New Heart Tx as Good as Gold Standard
LCZ696, a drug with two antihypertensives to lower blood pressure, won a head to head comparison with ACE inhibitors, the gold standard treatment. The trial, which was conducted in Athens and called the PARADIGM-HF, was stopped abruptly in May 2014 because of a benefit to patients that was overwhelmingly statistically significant.
A release from the European Society of Cardiology quotes co-principal investigator Professor John McMurray as saying, "There are very few breakthroughs in heart failure and so the fact that this new therapy reduced on the primary composite endpoint and on cardiovascular mortality alone, as announced by Novartis in March is remarkable and hopefully very promising for patients."
The release notes that the study was the largest one ever of a heart failure treatment. The latest update on the trial, describing the design and baseline characteristics of patients, was presented on May 16th at the Heart Failure Congress 2014 by Professor Milton Packer, co-principal investigator. The Congress is the main annual meeting of the Heart Failure Association of the European Society of Cardiology.

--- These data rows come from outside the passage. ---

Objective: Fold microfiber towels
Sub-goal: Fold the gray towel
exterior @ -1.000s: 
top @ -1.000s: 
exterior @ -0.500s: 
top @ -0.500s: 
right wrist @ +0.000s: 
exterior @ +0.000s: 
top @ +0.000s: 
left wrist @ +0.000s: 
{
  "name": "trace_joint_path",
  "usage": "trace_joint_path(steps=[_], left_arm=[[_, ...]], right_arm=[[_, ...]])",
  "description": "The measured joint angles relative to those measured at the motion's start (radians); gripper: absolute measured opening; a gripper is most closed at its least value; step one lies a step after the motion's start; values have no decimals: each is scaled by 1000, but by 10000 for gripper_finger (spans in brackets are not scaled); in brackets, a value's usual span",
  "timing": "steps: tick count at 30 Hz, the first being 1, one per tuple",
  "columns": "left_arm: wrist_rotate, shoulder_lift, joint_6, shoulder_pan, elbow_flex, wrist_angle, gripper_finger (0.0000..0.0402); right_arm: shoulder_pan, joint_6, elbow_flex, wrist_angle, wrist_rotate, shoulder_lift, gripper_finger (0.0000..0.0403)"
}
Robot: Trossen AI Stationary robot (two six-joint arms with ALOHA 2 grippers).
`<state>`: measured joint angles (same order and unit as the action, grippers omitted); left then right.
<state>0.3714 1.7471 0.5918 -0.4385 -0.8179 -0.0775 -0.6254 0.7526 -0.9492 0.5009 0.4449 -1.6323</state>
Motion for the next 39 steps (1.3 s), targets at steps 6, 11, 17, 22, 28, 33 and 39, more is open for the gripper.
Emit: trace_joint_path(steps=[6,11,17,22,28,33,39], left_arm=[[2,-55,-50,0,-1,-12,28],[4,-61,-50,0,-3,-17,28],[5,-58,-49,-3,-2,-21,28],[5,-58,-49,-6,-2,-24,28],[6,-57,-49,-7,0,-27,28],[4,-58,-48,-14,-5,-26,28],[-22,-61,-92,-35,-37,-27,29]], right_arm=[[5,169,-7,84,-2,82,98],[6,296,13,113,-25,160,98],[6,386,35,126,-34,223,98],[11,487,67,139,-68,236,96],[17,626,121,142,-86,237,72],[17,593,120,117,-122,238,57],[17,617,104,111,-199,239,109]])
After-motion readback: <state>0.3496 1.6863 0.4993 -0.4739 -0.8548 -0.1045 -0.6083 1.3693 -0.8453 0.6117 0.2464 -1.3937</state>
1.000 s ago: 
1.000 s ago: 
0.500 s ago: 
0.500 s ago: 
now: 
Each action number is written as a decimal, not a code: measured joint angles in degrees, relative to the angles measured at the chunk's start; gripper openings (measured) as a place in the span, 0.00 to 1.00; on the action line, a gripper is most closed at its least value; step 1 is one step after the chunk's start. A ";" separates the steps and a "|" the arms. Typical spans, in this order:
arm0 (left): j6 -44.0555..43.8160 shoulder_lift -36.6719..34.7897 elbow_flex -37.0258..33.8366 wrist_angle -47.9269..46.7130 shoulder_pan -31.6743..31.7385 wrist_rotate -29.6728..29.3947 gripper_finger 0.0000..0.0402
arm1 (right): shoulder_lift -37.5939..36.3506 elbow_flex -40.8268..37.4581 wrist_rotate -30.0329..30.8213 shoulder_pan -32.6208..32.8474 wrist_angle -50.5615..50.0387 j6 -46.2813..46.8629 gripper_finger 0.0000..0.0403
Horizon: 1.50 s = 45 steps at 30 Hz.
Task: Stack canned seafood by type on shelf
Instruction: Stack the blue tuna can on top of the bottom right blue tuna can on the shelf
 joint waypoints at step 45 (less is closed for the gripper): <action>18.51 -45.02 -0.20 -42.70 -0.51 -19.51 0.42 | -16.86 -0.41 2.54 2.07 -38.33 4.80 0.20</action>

PARADIGM-HF tested the hypothesis that LCZ696 200 mg bid was superior to enalapril 10 mg bid in reducing mortality and morbidity in patients with heart failure and reduced ejection fraction (HF-REF).1 Patients were randomized in a 1:1 ratio to double-blind treatment with one of the two drugs.
ACE inhibitors are the gold standard treatment in heart failure and act by blocking the renin-angiotensin-aldosterone system (RAAS). Enalapril was chosen because it was the ACE inhibitor shown to reduce mortality and hospitalisation of HF-REF patients in the SOLVD-T trial. LCZ696, which is an angiotensin receptor blocker-neprilysin inhibitor (ARNI), simultaneously blocks RAAS and augments endogenous natriuretic peptides (and other endogenous vasoactive substances) by blocking the enzyme that degrades them, called neprilysin or neutral endopeptidase.
Professor McMurray said: "The novel aspect about LCZ696 is that it also enhances the body's natural defenses against heart failure. For example, natriuretic peptides are produced by the failing heart in increased amounts to protect the body against sodium and water overload."
The primary objective of the trial was to evaluate the effect of LCZ696 compared with enalapril, in addition to standard heart failure treatment, in delaying time to either cardiovascular death or heart failure hospitalization (the primary composite endpoint). The trial was deliberately designed so that it was large enough to detect whether LZC696 also had an effect on cardiovascular death alone. Between December 2009 and January 2013, 8 442 patients were randomised at 985 sites in 47 countries.